§ Problem requirements
Within the data that follows, set down exactly the lines from the one containing "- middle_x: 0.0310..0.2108" through the one containing "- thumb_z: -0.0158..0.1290", both ends included.

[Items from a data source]
*** Begin section ***

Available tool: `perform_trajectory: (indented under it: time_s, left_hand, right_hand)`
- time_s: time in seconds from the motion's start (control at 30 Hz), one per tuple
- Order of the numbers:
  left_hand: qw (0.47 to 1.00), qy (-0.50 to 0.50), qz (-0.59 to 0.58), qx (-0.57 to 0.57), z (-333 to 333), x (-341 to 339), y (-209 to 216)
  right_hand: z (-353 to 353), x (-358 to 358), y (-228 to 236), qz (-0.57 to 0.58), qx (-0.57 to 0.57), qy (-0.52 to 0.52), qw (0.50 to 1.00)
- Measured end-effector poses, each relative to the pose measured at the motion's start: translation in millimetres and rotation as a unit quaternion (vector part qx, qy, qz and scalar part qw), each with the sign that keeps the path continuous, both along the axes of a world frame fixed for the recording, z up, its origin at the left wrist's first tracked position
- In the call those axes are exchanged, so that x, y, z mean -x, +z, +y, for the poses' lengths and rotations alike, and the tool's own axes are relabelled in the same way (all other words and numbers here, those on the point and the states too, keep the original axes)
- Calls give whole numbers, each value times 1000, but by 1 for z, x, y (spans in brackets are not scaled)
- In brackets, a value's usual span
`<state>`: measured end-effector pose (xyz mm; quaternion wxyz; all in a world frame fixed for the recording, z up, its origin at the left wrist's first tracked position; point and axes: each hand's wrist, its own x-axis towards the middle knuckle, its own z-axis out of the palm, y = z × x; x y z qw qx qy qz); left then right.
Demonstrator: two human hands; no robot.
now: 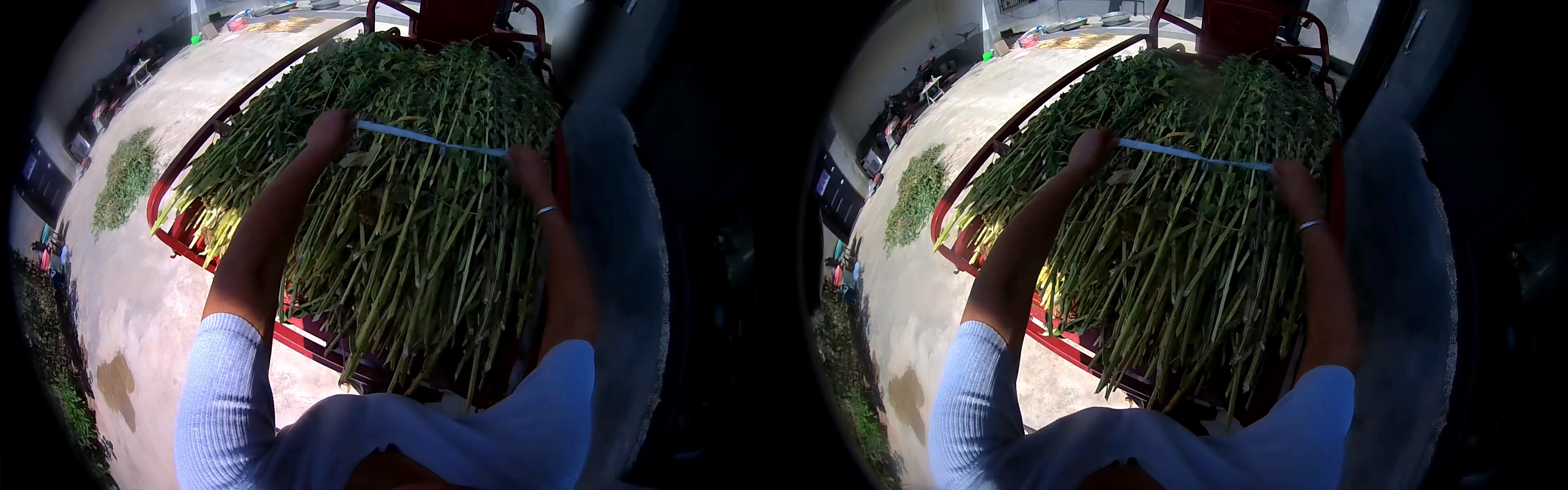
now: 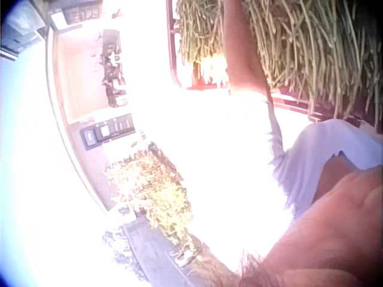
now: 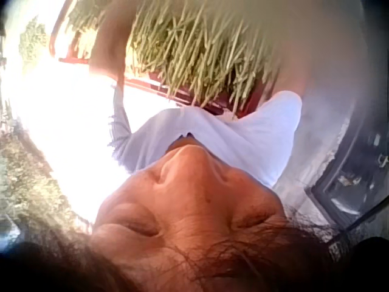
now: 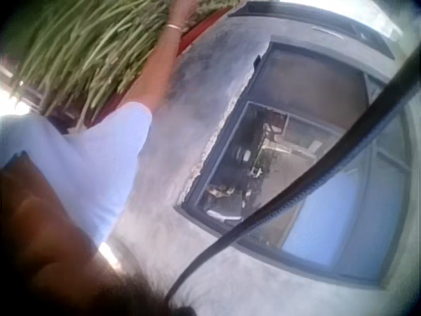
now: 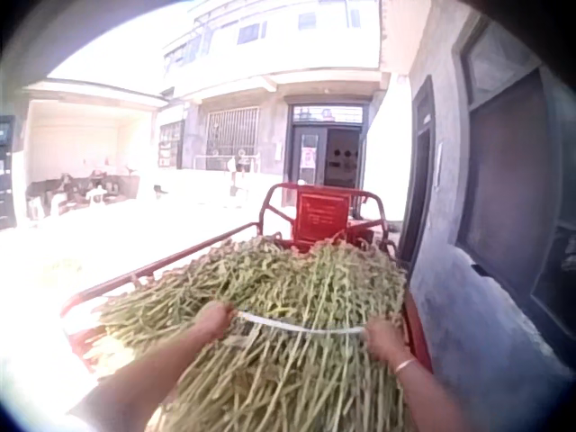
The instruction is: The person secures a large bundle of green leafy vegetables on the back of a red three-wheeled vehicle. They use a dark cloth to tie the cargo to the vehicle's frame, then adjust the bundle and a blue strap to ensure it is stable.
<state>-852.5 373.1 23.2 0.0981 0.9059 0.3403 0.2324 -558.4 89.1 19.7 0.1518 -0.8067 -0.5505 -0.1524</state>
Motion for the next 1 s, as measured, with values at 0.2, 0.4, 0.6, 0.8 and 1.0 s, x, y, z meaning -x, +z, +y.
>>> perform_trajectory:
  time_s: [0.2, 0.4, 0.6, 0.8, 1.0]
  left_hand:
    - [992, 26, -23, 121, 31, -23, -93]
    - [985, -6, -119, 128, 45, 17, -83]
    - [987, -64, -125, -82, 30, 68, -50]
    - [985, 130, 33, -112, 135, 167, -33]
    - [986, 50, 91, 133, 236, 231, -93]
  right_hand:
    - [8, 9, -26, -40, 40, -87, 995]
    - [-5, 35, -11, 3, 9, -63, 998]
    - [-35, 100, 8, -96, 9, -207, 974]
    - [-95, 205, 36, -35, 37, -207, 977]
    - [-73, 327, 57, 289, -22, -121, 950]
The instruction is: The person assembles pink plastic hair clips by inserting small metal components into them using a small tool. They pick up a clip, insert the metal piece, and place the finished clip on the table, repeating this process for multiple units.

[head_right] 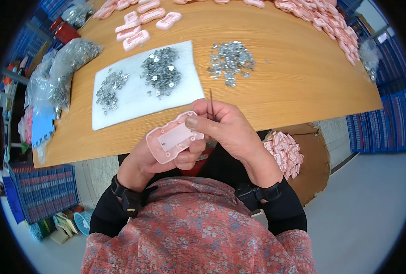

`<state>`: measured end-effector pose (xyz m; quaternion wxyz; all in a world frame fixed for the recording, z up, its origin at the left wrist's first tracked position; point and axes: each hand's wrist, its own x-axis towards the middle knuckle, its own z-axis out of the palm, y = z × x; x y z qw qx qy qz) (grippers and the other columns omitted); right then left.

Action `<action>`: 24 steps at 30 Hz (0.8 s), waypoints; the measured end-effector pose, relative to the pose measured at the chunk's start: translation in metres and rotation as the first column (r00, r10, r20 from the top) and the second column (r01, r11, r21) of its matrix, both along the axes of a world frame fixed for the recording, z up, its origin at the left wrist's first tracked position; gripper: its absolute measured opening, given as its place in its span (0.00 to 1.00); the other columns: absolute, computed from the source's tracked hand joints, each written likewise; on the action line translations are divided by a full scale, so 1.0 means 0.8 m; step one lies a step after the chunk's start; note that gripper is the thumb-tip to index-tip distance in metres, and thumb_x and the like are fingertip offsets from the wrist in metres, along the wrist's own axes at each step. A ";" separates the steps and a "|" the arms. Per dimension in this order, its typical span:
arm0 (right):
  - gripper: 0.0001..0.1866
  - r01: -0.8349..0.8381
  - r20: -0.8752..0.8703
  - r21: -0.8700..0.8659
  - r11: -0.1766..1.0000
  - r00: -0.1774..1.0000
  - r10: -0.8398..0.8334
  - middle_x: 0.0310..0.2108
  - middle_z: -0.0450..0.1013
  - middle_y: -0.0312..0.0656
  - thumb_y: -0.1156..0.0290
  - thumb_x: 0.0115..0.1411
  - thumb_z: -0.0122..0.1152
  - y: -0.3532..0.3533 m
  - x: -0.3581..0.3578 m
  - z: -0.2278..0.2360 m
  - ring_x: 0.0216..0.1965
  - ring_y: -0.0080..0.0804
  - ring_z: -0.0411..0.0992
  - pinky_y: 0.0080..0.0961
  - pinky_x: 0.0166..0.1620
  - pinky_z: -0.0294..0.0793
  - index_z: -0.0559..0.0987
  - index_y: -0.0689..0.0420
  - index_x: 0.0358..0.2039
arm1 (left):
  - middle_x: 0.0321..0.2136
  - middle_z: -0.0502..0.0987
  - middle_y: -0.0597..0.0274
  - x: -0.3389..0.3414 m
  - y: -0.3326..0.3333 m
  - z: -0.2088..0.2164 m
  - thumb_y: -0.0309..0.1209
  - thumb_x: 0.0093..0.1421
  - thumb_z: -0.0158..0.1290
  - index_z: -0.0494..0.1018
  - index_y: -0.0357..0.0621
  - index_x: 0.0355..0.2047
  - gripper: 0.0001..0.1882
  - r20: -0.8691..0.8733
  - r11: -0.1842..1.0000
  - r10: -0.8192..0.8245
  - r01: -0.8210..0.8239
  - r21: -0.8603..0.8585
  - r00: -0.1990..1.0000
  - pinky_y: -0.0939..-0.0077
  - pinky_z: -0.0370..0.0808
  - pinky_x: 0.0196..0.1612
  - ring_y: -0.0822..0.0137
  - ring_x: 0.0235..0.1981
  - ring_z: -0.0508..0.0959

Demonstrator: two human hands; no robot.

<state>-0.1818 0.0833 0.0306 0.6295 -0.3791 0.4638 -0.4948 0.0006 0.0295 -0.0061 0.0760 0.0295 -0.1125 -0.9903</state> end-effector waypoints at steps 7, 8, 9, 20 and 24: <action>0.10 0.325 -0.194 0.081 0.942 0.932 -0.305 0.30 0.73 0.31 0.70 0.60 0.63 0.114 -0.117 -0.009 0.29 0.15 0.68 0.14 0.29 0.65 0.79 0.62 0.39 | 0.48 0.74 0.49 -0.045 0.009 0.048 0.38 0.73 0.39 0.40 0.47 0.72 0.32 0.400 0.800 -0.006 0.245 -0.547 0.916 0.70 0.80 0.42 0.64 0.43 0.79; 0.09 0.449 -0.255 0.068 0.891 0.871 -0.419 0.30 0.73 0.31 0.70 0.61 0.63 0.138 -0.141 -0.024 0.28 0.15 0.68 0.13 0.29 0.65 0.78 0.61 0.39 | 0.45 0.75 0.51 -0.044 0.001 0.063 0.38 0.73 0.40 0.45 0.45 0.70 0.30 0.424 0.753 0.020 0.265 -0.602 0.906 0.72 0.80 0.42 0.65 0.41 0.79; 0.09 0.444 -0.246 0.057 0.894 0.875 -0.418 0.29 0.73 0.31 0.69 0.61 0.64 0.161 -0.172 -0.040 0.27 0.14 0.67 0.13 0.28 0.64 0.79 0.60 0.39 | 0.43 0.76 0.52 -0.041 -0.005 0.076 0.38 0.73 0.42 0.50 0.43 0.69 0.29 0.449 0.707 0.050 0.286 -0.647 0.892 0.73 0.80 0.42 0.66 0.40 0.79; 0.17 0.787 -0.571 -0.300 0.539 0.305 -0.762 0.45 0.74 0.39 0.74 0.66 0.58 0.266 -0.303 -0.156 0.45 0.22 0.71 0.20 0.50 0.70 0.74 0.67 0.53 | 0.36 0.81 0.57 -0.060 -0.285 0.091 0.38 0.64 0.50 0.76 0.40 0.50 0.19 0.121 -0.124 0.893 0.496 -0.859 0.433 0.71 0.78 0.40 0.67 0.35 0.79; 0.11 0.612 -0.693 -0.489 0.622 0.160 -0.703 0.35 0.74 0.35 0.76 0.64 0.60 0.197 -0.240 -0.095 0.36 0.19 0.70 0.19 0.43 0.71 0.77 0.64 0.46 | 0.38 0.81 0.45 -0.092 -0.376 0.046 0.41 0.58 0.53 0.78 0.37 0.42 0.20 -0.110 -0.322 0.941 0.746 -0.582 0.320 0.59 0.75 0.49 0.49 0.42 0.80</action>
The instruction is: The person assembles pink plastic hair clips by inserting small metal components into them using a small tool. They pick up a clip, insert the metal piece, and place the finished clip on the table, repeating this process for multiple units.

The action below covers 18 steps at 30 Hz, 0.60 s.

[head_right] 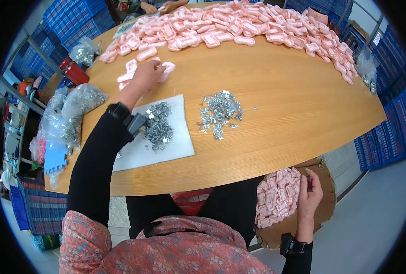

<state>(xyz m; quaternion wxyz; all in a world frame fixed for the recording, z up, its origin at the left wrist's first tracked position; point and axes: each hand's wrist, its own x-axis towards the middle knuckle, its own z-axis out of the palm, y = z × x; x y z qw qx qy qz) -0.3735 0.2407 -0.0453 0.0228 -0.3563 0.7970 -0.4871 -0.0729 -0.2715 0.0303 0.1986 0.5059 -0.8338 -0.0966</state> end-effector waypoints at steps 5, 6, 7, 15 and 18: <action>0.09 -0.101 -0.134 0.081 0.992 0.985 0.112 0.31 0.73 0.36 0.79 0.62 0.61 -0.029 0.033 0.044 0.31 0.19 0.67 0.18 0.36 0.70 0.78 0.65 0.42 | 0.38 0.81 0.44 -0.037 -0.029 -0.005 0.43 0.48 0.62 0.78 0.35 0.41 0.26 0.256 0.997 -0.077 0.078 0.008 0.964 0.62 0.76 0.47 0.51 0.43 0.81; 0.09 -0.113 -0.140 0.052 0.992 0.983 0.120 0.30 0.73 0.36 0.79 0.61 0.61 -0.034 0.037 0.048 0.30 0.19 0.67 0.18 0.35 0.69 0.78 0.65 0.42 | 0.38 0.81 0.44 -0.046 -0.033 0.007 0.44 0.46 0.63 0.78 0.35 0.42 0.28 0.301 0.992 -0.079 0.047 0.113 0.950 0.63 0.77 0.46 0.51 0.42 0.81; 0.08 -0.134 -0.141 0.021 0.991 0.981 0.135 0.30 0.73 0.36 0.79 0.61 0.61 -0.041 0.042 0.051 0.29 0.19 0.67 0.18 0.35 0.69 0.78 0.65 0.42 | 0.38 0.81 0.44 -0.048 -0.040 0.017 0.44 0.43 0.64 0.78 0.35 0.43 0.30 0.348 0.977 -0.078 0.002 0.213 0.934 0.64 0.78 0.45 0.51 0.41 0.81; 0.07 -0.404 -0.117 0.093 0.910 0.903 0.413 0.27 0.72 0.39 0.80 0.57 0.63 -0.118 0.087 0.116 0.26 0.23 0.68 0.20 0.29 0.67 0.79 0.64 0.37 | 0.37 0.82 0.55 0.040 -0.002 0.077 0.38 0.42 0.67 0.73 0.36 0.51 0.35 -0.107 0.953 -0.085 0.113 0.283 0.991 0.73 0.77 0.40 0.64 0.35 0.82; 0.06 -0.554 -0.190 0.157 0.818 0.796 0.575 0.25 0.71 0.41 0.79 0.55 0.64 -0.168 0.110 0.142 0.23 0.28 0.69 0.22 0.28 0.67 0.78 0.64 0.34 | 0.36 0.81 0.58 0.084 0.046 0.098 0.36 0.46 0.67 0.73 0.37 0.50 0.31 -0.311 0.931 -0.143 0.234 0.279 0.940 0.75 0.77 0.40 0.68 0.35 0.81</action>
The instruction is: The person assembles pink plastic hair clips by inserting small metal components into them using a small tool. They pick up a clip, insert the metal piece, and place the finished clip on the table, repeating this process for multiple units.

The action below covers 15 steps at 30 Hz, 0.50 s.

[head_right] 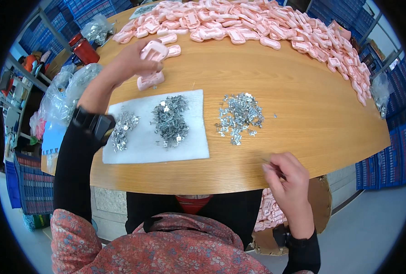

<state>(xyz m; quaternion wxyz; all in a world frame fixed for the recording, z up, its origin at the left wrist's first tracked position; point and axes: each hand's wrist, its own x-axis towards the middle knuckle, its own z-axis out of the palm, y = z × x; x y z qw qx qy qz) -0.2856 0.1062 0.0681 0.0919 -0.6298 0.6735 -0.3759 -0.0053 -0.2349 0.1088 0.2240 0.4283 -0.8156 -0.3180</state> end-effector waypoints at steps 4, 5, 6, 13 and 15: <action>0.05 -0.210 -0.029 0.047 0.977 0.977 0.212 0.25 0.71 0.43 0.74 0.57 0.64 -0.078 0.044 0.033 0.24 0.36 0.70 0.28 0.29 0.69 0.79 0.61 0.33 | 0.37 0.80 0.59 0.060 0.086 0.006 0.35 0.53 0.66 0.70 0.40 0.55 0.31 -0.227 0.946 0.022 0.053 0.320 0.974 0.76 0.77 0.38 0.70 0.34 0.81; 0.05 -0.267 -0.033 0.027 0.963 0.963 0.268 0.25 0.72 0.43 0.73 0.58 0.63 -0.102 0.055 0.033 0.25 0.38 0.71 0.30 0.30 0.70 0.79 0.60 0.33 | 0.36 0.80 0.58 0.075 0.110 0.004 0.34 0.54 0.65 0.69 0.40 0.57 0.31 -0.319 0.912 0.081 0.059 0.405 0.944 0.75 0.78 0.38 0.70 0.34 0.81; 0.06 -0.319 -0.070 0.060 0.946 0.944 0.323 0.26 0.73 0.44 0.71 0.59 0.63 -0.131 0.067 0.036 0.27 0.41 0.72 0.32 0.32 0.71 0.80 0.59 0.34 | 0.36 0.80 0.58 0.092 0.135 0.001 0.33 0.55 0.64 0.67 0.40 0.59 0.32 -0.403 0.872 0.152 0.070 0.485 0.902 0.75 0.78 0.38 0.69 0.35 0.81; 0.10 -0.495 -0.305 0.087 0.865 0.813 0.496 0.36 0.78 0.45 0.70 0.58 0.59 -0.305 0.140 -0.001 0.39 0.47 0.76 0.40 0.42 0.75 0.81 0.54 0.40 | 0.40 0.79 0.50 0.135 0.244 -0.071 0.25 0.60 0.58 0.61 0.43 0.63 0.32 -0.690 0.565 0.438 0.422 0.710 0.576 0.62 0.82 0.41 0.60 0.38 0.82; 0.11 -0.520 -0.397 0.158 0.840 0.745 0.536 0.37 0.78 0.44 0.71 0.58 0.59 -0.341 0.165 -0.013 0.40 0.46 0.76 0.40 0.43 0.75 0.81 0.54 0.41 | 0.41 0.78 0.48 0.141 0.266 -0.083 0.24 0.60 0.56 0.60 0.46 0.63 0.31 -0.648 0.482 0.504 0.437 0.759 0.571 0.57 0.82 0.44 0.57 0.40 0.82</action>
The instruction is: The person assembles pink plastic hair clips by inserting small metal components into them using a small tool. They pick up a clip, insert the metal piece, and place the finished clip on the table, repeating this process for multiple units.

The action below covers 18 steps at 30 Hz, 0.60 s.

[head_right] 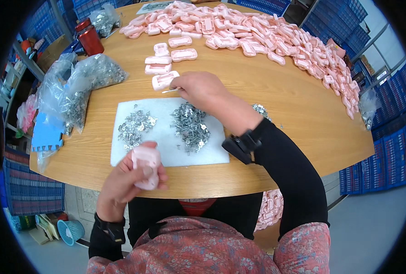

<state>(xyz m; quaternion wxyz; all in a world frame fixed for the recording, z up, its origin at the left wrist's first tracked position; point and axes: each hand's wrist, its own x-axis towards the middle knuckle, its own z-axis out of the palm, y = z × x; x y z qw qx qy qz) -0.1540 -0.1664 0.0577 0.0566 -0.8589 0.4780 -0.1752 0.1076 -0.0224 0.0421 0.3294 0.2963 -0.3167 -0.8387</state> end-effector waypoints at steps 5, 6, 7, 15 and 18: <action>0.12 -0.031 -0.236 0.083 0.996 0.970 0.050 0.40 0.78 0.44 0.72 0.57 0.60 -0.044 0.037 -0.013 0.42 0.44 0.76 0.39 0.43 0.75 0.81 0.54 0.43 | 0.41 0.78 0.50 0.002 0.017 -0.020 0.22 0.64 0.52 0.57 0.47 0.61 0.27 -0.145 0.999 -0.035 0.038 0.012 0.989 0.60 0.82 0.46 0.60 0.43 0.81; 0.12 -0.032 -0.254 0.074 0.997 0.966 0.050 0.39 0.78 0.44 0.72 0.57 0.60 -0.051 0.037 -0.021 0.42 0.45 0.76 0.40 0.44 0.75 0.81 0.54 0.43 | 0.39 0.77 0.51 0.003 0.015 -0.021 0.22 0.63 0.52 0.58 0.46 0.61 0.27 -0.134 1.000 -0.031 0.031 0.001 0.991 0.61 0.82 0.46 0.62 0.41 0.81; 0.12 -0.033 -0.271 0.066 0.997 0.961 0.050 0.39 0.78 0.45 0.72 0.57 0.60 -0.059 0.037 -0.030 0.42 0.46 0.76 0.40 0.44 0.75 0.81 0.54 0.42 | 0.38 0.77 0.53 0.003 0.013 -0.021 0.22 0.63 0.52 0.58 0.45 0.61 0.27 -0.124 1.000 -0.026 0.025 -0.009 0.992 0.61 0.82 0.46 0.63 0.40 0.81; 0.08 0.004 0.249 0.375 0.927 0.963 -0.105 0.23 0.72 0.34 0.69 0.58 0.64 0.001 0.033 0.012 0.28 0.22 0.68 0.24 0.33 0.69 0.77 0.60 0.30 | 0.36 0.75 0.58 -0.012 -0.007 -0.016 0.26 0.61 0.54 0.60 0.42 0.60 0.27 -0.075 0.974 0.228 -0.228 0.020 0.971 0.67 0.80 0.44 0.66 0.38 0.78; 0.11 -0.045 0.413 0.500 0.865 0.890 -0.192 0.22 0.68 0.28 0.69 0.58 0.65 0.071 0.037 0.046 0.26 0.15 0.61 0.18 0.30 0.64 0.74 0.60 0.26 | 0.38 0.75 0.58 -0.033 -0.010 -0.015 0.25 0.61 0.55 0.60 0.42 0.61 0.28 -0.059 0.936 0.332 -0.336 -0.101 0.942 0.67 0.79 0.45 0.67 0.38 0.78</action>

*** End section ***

§ Task output
  - middle_x: 0.0310..0.2108
  - middle_z: -0.0450..0.1013
  - middle_y: -0.0312..0.0656
  - thumb_y: -0.1156..0.0290
  - thumb_x: 0.0115..0.1411
  - thumb_z: -0.0122..0.1152
  - y: -0.3532..0.3533 m
  - x: -0.3581..0.3578 m
  - z: -0.2278..0.2360 m
  - ring_x: 0.0216..0.1965
  - ring_y: -0.0080..0.0804
  - ring_z: -0.0411..0.0992
  - pinky_y: 0.0080..0.0961
  - pinky_x: 0.0166..0.1620
  - pinky_z: -0.0294..0.0793
  - index_z: -0.0559..0.0987
  - index_y: -0.0689..0.0420
  - index_x: 0.0358..0.2039
arm1 (left):
  - middle_x: 0.0321..0.2136
  - middle_z: -0.0502..0.0987
  - middle_y: -0.0597..0.0274
  - x: -0.3389..0.3414 m
  - y: -0.3326..0.3333 m
  - z: -0.2088..0.2164 m
  - thumb_y: -0.0309..0.1209
  - thumb_x: 0.0093..0.1421
  - thumb_z: -0.0158..0.1290

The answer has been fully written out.